As this paper noted in an editorial: “Ferdinand Marcos used the communist insurgency, then only a few years old, as his main excuse to declare martial law… In 1972, the strength of the New People’s Army was estimated at 1,028 rebels; by the time he was People-Powered out of Malacañang Palace in 1986, the NPA had grown to over 22,500 armed regulars. By Marcos’ own standard, then, martial law was — as kids say these days — an epic fail.”

The takeaway from that seems clear: Repress more, govern more brutally and unjustly, and you only produce more freedom fighters and latter-day heroes from among ordinary citizens who will find it in their guts and hearts to flail away at the poverty, social inequity, oppression, indignity — and government inaction or culpability in all these — that are at the root of society’s yearning for change.

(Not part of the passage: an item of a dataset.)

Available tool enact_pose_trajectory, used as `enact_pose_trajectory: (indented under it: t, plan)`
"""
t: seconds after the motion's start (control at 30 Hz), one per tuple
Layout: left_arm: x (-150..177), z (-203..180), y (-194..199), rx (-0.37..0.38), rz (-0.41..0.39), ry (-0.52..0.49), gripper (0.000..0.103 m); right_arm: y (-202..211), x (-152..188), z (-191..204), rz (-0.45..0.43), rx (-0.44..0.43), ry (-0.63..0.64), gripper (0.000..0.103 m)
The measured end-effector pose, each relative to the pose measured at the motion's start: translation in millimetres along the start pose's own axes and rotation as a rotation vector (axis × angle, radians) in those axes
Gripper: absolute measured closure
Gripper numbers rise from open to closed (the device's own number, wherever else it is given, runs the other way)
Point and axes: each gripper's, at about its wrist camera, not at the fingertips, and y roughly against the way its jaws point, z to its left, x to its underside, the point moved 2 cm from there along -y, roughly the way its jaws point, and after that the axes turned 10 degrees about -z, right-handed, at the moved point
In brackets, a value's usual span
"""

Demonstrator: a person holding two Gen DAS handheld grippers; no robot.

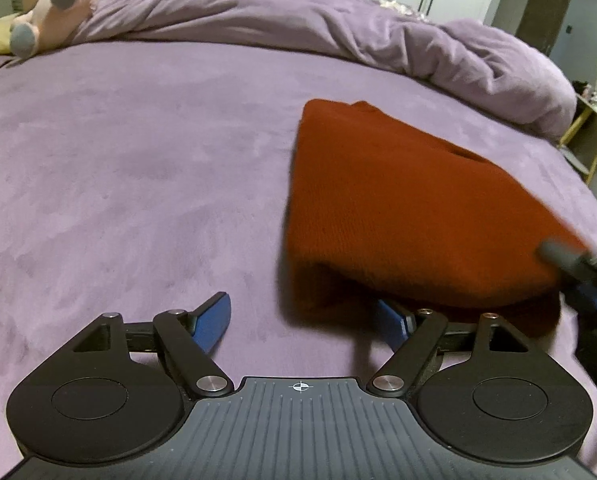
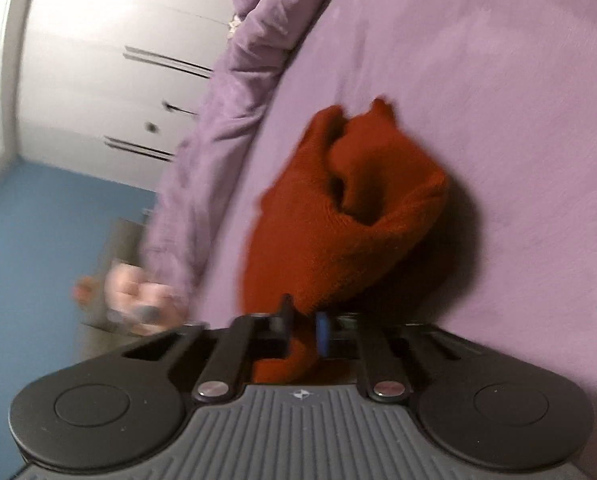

In the same month of August are two holidays to commemorate heroism — the Aug. 21 martyrdom of Benigno Aquino Jr., and National Heroes Day on the last Monday of the month.

Aquino’s contemporary heroism, and those of the many thousands of others who laid down their lives not too long ago for the freedom struggle, arose from the same environment of “native despotism,” as Aquino put it, that seems disturbingly back in vogue today.

“May the Filipinos who survive this native despotism take to heart the lessons that it teaches,” exhorted Aquino — “that freedom does not come cheap and easy, that dissent is most despised when most needed; that the enemy within is to be feared and could even be more evil and destructive than any foe from the outside.”